Class GenerationalEvolutionEngine<T>

  • Type Parameters:
    T - The type of entity that is to be evolved.
    All Implemented Interfaces:
    EvolutionEngine<T>

    public class GenerationalEvolutionEngine<T>
    extends AbstractEvolutionEngine<T>

    This class implements a general-purpose generational evolutionary algorithm. It supports optional concurrent fitness evaluations to take full advantage of multi-processor, multi-core and hyper-threaded machines.

    If multi-threading is enabled, evolution (mutation, cross-over, etc.) occurs on the request thread but fitness evaluations are delegated to a pool of worker threads. All of the host's available processing units are used (i.e. on a quad-core machine there will be four fitness evaluation worker threads).

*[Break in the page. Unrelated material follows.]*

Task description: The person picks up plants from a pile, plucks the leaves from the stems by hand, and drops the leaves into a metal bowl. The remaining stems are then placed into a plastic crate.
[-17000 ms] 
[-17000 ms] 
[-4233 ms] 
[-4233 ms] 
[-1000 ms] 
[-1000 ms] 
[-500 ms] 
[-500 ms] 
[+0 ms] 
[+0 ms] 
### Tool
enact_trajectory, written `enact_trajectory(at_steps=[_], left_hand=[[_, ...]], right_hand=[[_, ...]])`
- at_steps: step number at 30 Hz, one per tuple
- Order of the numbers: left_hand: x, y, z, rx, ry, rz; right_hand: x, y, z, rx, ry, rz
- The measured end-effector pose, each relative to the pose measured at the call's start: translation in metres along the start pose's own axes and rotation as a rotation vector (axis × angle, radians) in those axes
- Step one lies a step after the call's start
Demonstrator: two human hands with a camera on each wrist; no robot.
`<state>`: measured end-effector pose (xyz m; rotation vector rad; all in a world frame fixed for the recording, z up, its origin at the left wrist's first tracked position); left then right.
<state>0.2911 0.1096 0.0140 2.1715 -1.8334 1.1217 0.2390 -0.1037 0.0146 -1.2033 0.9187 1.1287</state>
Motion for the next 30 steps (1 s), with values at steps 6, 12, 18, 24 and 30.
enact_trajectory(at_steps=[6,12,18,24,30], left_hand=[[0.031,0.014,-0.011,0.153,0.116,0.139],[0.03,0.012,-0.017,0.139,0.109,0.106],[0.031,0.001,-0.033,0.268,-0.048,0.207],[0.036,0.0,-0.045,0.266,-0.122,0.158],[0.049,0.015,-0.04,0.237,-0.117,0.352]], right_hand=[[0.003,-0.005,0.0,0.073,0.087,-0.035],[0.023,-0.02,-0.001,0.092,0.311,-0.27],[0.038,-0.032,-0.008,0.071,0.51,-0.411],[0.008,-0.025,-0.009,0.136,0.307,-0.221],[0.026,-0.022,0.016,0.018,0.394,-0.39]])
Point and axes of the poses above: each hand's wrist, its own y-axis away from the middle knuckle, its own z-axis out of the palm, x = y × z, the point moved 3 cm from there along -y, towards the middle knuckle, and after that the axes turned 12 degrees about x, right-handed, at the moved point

    If multi-threading is disabled, all work is performed synchronously on the request thread. This strategy is suitable for restricted/managed environments where it is not permitted for applications to manage their own threads. If there are no restrictions on concurrency, applications should enable multi-threading for improved performance.

    See Also:
    SteadyStateEvolutionEngine, EvolutionStrategyEngine
    • Constructor Detail

      • GenerationalEvolutionEngine

        public GenerationalEvolutionEngine​(CandidateFactory<T> candidateFactory,
                                           EvolutionaryOperator<T> evolutionScheme,
                                           FitnessEvaluator<? super T> fitnessEvaluator,
                                           SelectionStrategy<? super T> selectionStrategy,
                                           Random rng)
        Creates a new evolution engine by specifying the various components required by a generational evolutionary algorithm.
        Parameters:
        candidateFactory - Factory used to create the initial population that is iteratively evolved.
        evolutionScheme - The combination of evolutionary operators used to evolve the population at each generation.
        fitnessEvaluator - A function for assigning fitness scores to candidate solutions.
        selectionStrategy - A strategy for selecting which candidates survive to be evolved.
        rng - The source of randomness used by all stochastic processes (including evolutionary operators and selection strategies).
      • GenerationalEvolutionEngine

        public GenerationalEvolutionEngine​(CandidateFactory<T> candidateFactory,
                                           EvolutionaryOperator<T> evolutionScheme,
                                           InteractiveSelection<T> selectionStrategy,
                                           Random rng)
        Creates a new evolution engine for an interactive evolutionary algorithm. It is not necessary to specify a fitness evaluator for interactive evolution.
        Parameters:
        candidateFactory - Factory used to create the initial population that is iteratively evolved.
        evolutionScheme - The combination of evolutionary operators used to evolve the population at each generation.
        selectionStrategy - Interactive selection strategy configured with appropriate console.
        rng - The source of randomness used by all stochastic processes (including evolutionary operators and selection strategies).
    • Method Detail

      • nextEvolutionStep

        protected List<EvaluatedCandidate<T>> nextEvolutionStep​(List<EvaluatedCandidate<T>> evaluatedPopulation,
                                                                int eliteCount,
                                                                Random rng)
        This method performs a single step/iteration of the evolutionary process.
        Specified by:
        nextEvolutionStep in class AbstractEvolutionEngine<T>
        Parameters:
        evaluatedPopulation - The population at the beginning of the process.
        eliteCount - The number of the fittest individuals that must be preserved.
        rng - A source of randomness.
        Returns:
        The updated population after the evolutionary process has proceeded by one step/iteration.